Long-overdue restructuring at Vedanta Resources finally came into effect this August, bringing the group's hydrocarbons business and metals mining operations all under one roof, while making the diversified conglomerate better able to cope with movements in the commodity markets. Analysts say significant cost savings are still to come. The collapse in the price of the Indian rupee could also boost Vedanta as a majority of the company's costs are in this currency while it sells oil and metals on the international market in dollars. Should the 22% slump in the rupee hold to the end of March it would generate a 455 million US dollar (£291 million) boost to earnings before interest, tax, depreciation and amortisation. Meanwhile, a bounce-back in China has seen copper and iron ore prices recover from June lows while oil production is benefiting from rising oil prices amid uncertainty over Syria.
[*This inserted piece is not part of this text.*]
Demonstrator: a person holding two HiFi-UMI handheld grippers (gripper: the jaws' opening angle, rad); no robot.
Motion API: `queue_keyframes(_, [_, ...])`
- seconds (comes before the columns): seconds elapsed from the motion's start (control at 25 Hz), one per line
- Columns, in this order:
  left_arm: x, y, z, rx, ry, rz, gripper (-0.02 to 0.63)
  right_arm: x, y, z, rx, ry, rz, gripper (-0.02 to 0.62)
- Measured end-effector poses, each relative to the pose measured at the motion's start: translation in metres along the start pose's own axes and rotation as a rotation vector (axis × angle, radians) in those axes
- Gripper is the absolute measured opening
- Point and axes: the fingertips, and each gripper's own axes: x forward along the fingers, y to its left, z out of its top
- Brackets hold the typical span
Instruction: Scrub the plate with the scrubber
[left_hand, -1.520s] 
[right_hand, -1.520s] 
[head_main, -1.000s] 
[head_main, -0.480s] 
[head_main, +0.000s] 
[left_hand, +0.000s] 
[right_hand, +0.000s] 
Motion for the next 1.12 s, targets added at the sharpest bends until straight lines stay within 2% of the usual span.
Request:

However, a ban on iron ore mining in India is hurting while the balance sheet was carrying net debt of 8.6 billion US dollars (£5.5 billion) at the end of March, with more than six billion US dollars (£3.8 billion) due for repayment in the next two years. However, shares have gone sideways this year and are starting to look cheap though this is a riskier investment.
Mail on Sunday
Diversified industrial group Melrose Industries has seen £6.6 million in shares snapped up by its own executive chairman Christopher Miller over the past quarter. The group has had a strong run this year and the stock has risen by almost 50% since January. Melrose buys ailing companies before turning them around and selling them at a profit. Much of the management previously worked at Wassall, which made plenty of money for investors before being taken over in 2000. Mr Miller ran Wassall, then set up Melrose in 2003. He bought 2.7 million shares in late June and now owns 17.3 million shares in the business. Interim results published last month showed half-year pre-tax profits doubled to £139 million. Mr Miller was upbeat about prospects while analysts expect shares to increase substantially over the next two years. The business is well run, has consistently delivered on promises, and is a good stock for the more sophisticated investor.